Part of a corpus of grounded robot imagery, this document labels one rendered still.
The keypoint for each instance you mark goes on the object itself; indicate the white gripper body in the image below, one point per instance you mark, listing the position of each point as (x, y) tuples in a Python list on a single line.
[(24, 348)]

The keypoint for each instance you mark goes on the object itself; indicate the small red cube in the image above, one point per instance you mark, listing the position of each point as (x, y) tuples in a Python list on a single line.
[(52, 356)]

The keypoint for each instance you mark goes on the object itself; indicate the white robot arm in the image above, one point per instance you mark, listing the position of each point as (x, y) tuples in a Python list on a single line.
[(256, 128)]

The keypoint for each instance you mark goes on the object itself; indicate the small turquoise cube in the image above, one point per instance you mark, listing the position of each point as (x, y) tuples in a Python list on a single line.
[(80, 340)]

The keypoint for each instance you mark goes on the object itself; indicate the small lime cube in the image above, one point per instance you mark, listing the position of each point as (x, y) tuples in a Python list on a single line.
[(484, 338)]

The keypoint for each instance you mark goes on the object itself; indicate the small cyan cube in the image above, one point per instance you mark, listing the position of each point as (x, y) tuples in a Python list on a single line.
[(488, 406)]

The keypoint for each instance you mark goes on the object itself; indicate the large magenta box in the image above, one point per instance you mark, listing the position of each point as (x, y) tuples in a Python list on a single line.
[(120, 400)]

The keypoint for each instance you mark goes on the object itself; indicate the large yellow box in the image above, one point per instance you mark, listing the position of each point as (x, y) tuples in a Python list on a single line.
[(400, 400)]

***

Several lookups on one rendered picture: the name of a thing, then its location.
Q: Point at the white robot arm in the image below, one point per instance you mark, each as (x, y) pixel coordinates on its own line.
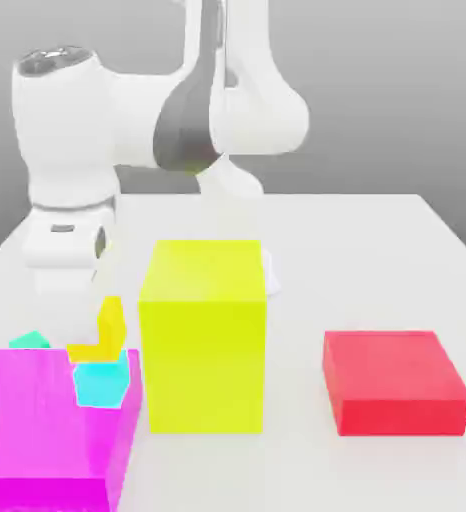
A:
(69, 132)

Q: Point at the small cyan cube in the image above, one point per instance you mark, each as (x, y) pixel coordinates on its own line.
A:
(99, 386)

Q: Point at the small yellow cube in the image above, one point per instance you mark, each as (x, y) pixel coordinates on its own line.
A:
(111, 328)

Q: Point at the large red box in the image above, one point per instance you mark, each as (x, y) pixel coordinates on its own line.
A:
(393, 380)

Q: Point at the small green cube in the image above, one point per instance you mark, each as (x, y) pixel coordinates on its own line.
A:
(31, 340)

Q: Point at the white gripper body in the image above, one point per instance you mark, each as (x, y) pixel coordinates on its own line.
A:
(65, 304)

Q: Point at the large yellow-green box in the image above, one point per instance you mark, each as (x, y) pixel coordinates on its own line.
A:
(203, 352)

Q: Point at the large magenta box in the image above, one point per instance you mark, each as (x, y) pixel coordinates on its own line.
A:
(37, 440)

***

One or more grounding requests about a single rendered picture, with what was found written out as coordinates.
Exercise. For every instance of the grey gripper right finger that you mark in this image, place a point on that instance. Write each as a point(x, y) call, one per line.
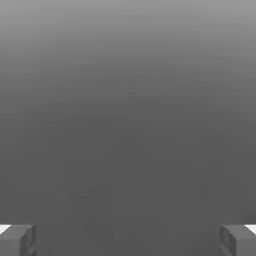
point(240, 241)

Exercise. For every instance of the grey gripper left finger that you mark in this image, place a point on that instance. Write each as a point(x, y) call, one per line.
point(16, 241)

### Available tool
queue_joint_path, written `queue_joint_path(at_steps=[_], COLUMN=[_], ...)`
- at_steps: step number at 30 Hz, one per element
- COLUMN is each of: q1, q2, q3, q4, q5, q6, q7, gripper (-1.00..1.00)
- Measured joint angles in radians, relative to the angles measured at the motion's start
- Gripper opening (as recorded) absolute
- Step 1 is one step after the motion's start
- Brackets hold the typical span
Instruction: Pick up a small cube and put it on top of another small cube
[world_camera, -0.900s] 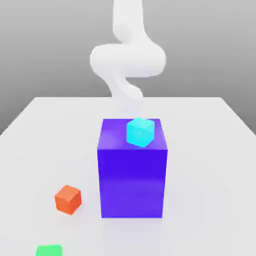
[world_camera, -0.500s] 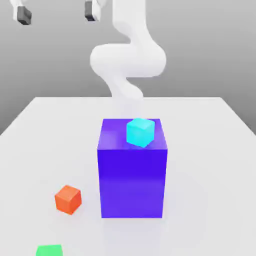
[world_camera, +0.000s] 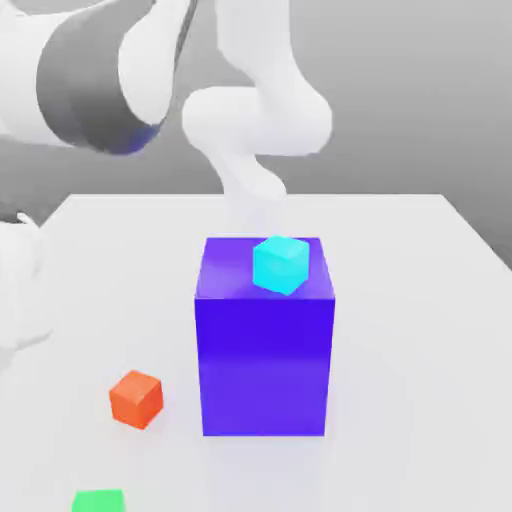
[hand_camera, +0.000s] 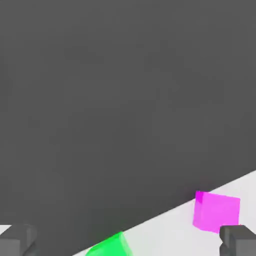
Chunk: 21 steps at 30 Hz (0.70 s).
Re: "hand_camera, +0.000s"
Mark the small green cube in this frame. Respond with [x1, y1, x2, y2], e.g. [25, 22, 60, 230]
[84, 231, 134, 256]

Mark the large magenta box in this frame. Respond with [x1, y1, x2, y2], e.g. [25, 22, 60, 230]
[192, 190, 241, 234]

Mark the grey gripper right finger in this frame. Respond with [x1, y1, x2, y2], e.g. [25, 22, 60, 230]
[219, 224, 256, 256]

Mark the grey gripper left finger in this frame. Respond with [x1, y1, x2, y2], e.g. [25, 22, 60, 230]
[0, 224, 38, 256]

***

**Your objective:**
Read through the entries above, and wherever a line holds the string "rendered", copy it.

**Response:**
Part of a corpus of grounded robot imagery, this document labels one rendered still.
Several lookups on one rendered picture: the name of a thing, then its location.
One or more grounding requests about a single rendered picture, with what was found written out as coordinates.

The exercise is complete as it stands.